Assange está detido numa prisão de segurança máxima em Inglaterra, aguardando o
resultado de uma ordem de extradição dos EUA, onde enfrenta 175 anos de prisão
por "espionagem". Entretanto, os verdadeiros criminosos aparecem na
televisão em horário nobre para debitarem as suas insípidas desculpas enquanto
não assumem qualquer responsabilidade pelo assassinato. Pedir
"desculpa" não significa nada quando os homicídios continuam. É
apenas um lamentável encobrimento do imperialismo norte-americano e dos seus
crimes de guerra de rotina. A "honrosa" mea culpa do General McKenzie é uma
arte de representação doentia.
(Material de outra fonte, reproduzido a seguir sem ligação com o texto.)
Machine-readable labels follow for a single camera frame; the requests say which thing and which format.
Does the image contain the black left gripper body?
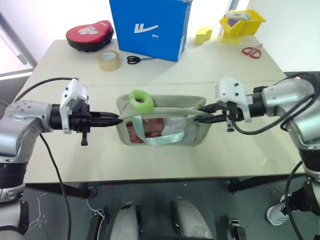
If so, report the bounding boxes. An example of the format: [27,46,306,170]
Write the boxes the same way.
[68,103,92,147]

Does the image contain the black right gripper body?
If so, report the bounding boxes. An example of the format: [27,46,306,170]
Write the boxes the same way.
[225,102,245,133]

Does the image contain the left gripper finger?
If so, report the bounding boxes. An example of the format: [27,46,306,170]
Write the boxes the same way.
[90,118,124,128]
[90,111,121,120]

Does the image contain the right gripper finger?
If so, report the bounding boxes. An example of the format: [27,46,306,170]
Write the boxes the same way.
[198,102,228,113]
[193,113,229,125]

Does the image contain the sage green tote bag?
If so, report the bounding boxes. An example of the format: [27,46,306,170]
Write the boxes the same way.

O seu objetivo é tranquilizar o público
norte-americano de que somos realmente os bons da fita que raramente cometemos
atrocidades. E quando o fazemos, é um "erro trágico" excepcional,
pelo qual estamos verdadeiramente "arrependidos". Isso dá ao
imperialismo norte-americano uma licença para continuar guerras criminosas,
agressões, ocupações e assassinatos em massa. Finian Cunningham, Sputnick News.